*WHAT IS NEEDED*. When the string "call" is part of a line in the data below, report the whole line.

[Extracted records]
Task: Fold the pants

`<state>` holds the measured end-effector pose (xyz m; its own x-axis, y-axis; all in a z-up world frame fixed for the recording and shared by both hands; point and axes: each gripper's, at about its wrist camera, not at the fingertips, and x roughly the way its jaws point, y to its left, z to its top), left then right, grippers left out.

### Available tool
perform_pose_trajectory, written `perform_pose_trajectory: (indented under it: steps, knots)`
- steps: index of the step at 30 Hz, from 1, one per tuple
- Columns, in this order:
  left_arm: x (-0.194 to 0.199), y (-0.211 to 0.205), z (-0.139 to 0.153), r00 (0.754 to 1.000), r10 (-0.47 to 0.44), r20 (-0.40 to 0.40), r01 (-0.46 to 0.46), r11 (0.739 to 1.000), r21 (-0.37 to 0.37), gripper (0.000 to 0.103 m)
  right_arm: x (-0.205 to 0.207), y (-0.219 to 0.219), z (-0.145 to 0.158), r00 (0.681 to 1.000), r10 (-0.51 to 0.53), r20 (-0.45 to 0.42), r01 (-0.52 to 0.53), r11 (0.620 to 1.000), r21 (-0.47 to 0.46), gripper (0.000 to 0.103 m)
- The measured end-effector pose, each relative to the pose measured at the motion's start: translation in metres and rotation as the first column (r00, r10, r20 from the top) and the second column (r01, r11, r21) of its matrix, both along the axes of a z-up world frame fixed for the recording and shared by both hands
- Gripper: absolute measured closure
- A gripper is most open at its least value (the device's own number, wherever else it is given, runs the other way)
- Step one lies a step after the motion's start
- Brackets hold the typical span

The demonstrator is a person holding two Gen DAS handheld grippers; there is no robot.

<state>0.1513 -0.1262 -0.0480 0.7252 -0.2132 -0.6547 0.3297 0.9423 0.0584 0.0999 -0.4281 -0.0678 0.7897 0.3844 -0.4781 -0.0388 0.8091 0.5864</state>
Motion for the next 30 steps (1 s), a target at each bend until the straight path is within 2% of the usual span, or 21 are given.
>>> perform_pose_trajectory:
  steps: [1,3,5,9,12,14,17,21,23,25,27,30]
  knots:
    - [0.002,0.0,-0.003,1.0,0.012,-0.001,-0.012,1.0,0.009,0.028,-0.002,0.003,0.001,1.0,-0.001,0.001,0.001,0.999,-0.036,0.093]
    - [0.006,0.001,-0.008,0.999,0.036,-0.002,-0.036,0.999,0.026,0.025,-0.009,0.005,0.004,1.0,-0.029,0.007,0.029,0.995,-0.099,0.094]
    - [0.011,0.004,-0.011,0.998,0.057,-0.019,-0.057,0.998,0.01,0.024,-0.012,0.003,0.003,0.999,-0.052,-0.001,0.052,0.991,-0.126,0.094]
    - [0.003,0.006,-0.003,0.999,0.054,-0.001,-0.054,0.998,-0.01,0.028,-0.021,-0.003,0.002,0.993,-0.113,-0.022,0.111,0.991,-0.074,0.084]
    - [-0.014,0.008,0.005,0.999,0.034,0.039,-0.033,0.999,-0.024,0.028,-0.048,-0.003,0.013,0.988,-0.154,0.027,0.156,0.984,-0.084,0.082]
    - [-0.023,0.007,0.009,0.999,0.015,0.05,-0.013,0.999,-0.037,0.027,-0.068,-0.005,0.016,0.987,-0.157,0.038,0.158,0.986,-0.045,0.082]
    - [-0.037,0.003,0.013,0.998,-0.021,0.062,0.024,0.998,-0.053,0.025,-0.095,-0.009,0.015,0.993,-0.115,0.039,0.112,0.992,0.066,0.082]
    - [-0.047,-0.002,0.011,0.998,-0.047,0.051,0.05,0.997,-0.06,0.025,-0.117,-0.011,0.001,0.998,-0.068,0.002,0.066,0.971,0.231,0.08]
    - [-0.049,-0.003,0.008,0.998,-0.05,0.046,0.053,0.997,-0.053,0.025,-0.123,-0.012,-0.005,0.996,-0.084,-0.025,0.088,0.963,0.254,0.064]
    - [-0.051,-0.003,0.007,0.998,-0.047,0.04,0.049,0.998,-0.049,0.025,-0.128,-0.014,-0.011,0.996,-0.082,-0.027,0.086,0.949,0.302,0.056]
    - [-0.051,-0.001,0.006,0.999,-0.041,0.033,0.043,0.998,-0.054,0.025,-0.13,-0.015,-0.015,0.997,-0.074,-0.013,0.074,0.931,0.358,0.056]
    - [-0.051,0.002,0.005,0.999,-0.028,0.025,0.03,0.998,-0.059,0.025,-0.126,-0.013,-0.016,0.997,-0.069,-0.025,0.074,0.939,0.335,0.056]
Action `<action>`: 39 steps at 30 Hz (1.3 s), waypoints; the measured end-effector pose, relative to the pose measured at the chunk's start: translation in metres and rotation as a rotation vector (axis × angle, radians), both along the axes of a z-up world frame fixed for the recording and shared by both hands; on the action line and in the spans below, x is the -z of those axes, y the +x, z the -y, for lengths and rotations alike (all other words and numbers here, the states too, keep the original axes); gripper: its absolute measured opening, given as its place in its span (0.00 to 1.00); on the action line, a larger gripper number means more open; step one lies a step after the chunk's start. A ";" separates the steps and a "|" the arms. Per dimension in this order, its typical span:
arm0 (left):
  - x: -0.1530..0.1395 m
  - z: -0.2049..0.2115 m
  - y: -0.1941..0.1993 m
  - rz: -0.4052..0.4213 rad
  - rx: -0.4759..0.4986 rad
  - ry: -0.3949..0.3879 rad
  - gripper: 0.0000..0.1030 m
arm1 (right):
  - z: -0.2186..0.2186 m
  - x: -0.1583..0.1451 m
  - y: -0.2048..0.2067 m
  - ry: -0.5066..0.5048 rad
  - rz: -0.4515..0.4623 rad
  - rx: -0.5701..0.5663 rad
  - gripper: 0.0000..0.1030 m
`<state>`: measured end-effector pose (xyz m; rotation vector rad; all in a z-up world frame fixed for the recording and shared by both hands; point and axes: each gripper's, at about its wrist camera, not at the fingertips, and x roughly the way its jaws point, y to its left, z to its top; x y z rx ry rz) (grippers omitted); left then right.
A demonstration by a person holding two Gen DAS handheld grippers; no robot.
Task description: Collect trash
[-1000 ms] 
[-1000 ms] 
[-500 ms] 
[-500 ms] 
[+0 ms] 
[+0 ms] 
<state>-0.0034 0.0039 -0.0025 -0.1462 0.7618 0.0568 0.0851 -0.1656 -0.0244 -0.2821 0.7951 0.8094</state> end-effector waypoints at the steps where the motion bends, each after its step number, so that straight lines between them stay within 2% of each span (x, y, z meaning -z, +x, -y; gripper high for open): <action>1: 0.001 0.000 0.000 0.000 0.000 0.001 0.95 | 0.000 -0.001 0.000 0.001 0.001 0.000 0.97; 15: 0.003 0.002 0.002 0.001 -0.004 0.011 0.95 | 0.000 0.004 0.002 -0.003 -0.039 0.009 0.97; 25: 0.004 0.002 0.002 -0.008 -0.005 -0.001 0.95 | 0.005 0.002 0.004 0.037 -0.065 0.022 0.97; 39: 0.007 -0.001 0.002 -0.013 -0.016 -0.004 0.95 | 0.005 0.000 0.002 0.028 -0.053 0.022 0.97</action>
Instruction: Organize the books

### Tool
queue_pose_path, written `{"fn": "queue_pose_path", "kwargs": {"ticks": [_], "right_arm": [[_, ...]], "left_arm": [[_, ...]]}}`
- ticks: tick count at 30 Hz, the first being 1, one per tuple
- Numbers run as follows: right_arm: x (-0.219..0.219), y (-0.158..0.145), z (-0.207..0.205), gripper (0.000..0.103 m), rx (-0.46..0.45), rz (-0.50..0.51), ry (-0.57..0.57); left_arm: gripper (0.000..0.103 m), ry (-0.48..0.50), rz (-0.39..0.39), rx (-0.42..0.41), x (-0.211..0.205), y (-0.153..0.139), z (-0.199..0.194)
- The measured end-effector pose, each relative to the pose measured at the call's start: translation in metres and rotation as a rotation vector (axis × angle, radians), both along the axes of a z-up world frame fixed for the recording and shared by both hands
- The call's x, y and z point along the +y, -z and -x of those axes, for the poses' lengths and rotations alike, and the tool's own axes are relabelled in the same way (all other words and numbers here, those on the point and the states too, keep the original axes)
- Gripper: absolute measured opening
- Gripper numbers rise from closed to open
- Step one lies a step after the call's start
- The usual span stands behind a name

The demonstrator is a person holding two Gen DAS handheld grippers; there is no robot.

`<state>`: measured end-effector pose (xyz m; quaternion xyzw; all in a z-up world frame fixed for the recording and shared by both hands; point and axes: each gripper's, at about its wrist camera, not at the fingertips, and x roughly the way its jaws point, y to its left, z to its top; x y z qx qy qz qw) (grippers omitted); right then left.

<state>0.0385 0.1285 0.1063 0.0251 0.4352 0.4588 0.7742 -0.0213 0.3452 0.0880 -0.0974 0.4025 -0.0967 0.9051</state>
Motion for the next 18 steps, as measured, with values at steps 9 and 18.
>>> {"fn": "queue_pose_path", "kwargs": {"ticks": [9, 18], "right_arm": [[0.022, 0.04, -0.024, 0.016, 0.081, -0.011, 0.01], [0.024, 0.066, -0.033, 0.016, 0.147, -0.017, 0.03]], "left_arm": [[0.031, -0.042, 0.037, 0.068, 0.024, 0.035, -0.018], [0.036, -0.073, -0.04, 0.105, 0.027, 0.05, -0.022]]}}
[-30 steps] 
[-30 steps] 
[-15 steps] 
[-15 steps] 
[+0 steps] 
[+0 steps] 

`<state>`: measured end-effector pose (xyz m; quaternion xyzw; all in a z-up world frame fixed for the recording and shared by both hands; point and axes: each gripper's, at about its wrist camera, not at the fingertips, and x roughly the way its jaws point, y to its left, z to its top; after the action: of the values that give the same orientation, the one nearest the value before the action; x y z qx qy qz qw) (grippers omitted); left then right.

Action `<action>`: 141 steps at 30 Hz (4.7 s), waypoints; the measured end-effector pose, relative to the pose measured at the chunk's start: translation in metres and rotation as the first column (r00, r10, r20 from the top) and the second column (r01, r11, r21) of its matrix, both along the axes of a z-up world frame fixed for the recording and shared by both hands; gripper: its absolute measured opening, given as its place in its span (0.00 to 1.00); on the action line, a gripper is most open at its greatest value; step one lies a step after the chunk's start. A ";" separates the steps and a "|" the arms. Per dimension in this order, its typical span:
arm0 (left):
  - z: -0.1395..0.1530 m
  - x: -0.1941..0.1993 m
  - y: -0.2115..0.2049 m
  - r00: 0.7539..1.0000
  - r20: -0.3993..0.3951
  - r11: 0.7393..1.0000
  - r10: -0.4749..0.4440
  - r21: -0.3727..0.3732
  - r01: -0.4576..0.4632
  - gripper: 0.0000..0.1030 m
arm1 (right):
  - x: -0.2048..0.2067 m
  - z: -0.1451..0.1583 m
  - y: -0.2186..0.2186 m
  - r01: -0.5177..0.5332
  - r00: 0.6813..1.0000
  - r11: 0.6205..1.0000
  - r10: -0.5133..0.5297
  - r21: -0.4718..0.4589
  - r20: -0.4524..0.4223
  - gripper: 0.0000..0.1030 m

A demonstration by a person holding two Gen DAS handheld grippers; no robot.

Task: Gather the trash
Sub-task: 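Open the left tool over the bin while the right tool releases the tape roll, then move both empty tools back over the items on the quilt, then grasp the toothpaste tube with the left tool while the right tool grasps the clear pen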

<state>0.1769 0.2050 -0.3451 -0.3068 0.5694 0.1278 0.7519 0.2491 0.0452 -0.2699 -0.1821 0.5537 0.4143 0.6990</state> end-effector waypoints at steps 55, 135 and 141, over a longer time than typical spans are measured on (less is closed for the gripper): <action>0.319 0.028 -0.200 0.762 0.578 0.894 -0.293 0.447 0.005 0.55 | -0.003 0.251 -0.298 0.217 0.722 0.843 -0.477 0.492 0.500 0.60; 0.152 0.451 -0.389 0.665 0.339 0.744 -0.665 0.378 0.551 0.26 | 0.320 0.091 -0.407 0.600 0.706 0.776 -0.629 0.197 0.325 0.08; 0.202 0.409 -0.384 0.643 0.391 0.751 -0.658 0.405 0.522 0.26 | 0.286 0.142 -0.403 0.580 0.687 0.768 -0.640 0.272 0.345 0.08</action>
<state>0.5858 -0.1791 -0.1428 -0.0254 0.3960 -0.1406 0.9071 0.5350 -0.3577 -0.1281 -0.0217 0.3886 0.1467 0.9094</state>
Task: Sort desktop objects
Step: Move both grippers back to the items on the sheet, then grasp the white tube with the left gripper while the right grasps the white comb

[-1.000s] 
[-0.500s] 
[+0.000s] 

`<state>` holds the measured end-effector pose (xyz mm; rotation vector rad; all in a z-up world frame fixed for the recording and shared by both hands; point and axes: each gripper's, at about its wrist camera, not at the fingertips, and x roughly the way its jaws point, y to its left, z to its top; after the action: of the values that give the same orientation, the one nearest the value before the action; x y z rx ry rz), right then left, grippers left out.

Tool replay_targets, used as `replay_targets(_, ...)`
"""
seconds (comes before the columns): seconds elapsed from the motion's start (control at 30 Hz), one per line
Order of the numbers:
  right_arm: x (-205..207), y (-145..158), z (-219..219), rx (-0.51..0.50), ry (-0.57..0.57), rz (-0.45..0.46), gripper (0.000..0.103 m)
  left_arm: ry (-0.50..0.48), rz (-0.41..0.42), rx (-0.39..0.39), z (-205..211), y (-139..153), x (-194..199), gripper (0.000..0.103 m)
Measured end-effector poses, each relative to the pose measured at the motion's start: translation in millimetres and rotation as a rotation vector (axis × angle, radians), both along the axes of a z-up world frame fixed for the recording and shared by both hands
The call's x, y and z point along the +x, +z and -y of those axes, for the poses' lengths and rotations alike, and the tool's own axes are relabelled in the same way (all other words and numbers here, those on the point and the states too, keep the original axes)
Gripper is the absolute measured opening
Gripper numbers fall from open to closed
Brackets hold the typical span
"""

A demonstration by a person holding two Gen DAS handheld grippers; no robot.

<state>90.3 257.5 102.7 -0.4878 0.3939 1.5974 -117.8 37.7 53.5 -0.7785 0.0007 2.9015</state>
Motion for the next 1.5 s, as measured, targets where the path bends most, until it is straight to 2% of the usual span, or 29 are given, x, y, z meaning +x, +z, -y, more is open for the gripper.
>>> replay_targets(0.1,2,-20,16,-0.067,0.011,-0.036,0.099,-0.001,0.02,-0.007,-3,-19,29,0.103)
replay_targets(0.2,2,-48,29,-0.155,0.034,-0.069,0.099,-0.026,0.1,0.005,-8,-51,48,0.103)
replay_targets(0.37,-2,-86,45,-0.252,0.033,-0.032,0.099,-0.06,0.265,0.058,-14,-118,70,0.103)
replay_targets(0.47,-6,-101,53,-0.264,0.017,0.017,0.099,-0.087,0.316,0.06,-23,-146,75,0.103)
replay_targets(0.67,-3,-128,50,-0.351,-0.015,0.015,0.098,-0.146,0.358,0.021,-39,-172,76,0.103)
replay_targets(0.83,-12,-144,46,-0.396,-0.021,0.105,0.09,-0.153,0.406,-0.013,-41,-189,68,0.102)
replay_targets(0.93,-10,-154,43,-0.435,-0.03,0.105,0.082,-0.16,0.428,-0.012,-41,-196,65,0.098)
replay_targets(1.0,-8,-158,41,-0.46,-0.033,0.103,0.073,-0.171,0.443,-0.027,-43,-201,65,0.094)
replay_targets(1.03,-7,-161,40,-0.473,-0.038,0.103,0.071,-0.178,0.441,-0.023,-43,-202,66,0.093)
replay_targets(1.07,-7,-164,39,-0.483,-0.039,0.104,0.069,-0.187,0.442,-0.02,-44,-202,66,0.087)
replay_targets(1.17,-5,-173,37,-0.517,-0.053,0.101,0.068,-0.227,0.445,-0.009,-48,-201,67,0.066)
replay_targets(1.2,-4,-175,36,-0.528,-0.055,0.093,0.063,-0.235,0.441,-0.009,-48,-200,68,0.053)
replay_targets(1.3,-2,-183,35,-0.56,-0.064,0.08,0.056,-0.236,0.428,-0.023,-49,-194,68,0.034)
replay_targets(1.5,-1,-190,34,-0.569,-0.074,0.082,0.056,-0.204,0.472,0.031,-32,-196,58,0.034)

*TASK RESULT*.
- The measured end-effector pose, each relative to the pose measured at the call's start: translation in metres and rotation as a rotation vector (axis × angle, radians), both along the axes of a z-up world frame fixed for the recording and shared by both hands
- The call's x, y and z point along the +y, -z and -x of those axes, for the poses' lengths and rotations alike, and the tool's own axes are relabelled in the same way (all other words and numbers here, those on the point and the states too, keep the original axes)
- Step one lies a step after the call's start
The call's x, y and z point along the +x, +z and -y of those axes, for the poses' lengths and rotations alike, and the tool's own axes are relabelled in the same way (all other words and numbers here, those on the point and the states too, keep the original axes)

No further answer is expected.